# Task instructions
Instruction for the data below: set down exactly the lines from the line with "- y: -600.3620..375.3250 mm" to the line with "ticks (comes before", inclusive, and no others.

== Records to use ==

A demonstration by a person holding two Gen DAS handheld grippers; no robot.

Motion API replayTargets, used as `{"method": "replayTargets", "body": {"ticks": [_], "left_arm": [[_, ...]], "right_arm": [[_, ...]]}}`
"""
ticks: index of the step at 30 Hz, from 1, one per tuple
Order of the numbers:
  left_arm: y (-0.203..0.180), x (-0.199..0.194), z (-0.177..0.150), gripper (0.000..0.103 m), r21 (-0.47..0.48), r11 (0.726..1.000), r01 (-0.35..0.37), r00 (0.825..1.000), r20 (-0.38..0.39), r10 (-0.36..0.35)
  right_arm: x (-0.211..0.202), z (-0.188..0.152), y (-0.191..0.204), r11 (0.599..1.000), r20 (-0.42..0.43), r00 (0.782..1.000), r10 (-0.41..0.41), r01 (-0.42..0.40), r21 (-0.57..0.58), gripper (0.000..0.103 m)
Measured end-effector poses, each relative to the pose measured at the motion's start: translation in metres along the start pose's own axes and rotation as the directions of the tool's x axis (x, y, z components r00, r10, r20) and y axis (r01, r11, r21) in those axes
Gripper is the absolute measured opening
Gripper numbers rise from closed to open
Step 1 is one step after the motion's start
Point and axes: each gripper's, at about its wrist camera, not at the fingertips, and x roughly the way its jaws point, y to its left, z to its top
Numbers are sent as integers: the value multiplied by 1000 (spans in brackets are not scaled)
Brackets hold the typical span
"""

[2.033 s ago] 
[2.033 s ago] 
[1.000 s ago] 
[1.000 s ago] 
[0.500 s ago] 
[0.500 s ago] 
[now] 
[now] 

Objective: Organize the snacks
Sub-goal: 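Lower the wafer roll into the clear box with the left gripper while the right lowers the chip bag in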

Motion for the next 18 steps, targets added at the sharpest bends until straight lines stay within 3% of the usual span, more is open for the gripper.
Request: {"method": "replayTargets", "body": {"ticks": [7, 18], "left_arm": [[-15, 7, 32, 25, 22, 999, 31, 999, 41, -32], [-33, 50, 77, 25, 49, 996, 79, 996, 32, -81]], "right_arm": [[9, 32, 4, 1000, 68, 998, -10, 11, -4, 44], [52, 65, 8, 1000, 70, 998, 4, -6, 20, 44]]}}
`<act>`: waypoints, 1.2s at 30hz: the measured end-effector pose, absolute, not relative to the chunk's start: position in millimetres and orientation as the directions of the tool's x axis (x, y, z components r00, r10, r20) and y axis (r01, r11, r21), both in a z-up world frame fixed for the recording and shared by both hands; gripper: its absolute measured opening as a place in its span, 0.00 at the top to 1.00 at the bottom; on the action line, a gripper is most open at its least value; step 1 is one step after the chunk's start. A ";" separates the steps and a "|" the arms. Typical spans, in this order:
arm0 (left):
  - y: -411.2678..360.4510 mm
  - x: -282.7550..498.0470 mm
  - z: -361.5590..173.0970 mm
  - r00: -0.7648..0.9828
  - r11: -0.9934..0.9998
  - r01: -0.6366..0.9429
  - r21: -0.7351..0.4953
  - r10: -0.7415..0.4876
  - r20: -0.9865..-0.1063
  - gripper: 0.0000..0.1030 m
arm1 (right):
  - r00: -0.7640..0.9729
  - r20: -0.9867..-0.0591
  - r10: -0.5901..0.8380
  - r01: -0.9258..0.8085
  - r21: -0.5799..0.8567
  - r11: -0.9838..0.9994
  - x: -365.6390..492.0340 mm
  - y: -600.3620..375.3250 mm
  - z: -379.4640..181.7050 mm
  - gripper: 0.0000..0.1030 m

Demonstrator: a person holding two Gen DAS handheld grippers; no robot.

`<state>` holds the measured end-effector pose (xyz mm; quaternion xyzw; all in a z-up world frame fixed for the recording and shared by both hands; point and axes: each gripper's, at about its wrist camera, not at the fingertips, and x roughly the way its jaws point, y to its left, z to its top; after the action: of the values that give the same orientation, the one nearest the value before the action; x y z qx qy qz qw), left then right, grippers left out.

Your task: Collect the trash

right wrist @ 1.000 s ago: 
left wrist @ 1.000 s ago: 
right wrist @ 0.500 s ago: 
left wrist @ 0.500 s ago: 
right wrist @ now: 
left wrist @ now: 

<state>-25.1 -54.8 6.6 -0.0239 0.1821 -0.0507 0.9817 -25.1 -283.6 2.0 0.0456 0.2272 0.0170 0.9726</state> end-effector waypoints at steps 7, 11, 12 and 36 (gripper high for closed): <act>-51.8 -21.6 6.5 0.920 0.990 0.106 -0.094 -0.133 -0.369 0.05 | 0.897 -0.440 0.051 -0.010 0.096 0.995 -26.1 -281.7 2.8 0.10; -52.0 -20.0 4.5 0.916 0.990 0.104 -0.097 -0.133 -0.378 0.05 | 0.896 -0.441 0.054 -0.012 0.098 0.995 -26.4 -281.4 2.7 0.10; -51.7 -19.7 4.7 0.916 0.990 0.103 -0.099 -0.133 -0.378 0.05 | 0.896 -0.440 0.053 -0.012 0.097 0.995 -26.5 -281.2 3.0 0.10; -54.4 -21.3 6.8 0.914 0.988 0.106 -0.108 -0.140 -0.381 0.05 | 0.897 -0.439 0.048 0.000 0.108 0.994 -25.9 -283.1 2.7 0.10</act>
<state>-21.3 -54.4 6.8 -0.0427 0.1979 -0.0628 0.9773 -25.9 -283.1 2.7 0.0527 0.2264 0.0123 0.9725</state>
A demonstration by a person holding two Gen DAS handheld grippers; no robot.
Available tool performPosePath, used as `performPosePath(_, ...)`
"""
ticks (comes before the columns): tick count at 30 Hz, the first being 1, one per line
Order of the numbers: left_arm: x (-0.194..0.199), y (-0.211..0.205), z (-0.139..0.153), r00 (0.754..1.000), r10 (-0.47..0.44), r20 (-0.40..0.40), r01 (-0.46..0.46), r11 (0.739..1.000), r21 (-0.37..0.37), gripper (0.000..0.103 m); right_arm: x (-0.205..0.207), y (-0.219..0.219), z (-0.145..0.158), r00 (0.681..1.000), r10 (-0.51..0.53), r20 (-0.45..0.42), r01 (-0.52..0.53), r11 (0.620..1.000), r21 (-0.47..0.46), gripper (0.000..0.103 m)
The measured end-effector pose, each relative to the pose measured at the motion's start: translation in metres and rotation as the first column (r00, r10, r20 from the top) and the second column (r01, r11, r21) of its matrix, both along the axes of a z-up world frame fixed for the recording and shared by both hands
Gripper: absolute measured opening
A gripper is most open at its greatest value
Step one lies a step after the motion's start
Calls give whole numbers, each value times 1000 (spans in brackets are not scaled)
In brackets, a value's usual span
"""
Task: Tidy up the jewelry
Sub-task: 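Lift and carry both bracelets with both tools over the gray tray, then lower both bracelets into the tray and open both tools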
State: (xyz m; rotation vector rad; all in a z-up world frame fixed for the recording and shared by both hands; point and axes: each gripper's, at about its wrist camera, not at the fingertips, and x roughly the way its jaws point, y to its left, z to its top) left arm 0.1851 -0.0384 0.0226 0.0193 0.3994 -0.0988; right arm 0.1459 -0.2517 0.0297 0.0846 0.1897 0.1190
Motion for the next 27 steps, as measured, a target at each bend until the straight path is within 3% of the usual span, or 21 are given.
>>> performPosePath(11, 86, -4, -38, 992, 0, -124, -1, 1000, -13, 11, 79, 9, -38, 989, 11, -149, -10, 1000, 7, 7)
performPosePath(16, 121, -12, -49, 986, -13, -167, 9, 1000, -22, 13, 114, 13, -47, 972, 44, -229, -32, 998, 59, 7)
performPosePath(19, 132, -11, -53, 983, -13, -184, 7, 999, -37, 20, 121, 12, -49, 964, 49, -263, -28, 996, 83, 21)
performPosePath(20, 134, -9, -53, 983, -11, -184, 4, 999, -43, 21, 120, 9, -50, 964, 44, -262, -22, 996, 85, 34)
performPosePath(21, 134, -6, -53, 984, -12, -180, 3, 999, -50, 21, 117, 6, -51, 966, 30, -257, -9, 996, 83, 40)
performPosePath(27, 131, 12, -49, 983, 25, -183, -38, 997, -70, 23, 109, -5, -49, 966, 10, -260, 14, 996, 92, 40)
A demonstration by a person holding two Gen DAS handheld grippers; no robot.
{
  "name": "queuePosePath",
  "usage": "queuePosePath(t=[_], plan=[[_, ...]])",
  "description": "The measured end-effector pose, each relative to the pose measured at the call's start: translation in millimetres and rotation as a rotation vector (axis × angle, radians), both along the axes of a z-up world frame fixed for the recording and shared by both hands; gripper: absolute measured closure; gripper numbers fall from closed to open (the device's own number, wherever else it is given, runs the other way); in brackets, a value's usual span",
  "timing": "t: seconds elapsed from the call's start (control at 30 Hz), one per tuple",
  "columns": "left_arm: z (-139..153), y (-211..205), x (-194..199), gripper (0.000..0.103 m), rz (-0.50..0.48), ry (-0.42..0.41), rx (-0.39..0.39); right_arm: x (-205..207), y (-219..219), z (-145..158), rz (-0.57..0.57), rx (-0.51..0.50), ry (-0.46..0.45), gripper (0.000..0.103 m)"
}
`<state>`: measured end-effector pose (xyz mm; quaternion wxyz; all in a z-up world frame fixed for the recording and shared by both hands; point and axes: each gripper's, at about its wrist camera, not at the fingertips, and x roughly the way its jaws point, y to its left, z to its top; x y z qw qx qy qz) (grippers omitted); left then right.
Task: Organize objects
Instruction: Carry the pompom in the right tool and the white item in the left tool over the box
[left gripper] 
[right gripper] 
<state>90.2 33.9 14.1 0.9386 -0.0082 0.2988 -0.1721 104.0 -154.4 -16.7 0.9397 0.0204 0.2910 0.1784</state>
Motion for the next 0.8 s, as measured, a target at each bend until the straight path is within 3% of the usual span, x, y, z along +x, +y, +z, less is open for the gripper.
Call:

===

# Problem solution
  - y: -600.3620..375.3250 mm
  - z: -379.4640..181.7050 mm
  - gripper: 0.0000..0.1030 m

Demonstrator: a person holding two Gen DAS handheld grippers; no robot.

`<state>` holds the measured end-effector pose (xyz mm; quaternion xyzw; all in a z-up world frame fixed for the recording and shared by both hands; point and axes: each gripper's, at about its wrist camera, not at the fingertips, and x roughly the way its jaws point, y to its left, z to its top; after the action: of the values that give the same orientation, the one nearest the value before the action; x y z qx qy qz qw), left then right, grippers left out.

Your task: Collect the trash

right wrist @ 1.000 s ago: 
left wrist @ 1.000 s ago: 
right wrist @ 0.500 s ago: 
left wrist @ 0.500 s ago: 
right wrist @ now: 
left wrist @ now: 

<state>-25.1 -54.8 6.6 -0.0239 0.1821 -0.0507 0.9817 -25.1 -283.6 2.0 0.0456 0.2272 0.0170 0.9726</state> end-effector waypoints at steps 7, 11, 12 and 36 (gripper high for closed): <act>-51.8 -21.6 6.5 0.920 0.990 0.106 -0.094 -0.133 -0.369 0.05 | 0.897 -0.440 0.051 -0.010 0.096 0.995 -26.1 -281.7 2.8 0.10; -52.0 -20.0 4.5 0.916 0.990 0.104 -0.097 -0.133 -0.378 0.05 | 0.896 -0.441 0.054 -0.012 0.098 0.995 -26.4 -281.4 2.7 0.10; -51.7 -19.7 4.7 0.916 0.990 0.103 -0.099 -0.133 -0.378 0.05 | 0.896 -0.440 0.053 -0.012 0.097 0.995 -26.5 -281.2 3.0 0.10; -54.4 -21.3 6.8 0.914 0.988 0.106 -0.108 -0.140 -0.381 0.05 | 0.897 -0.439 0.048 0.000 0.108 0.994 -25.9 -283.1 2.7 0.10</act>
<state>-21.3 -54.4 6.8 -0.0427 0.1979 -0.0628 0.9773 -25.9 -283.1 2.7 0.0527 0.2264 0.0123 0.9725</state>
A demonstration by a person holding two Gen DAS handheld grippers; no robot.
Available tool performPosePath, used as `performPosePath(_, ...)`
"""
ticks (comes before the columns): tick count at 30 Hz, the first being 1, one per line

This finishes the answer.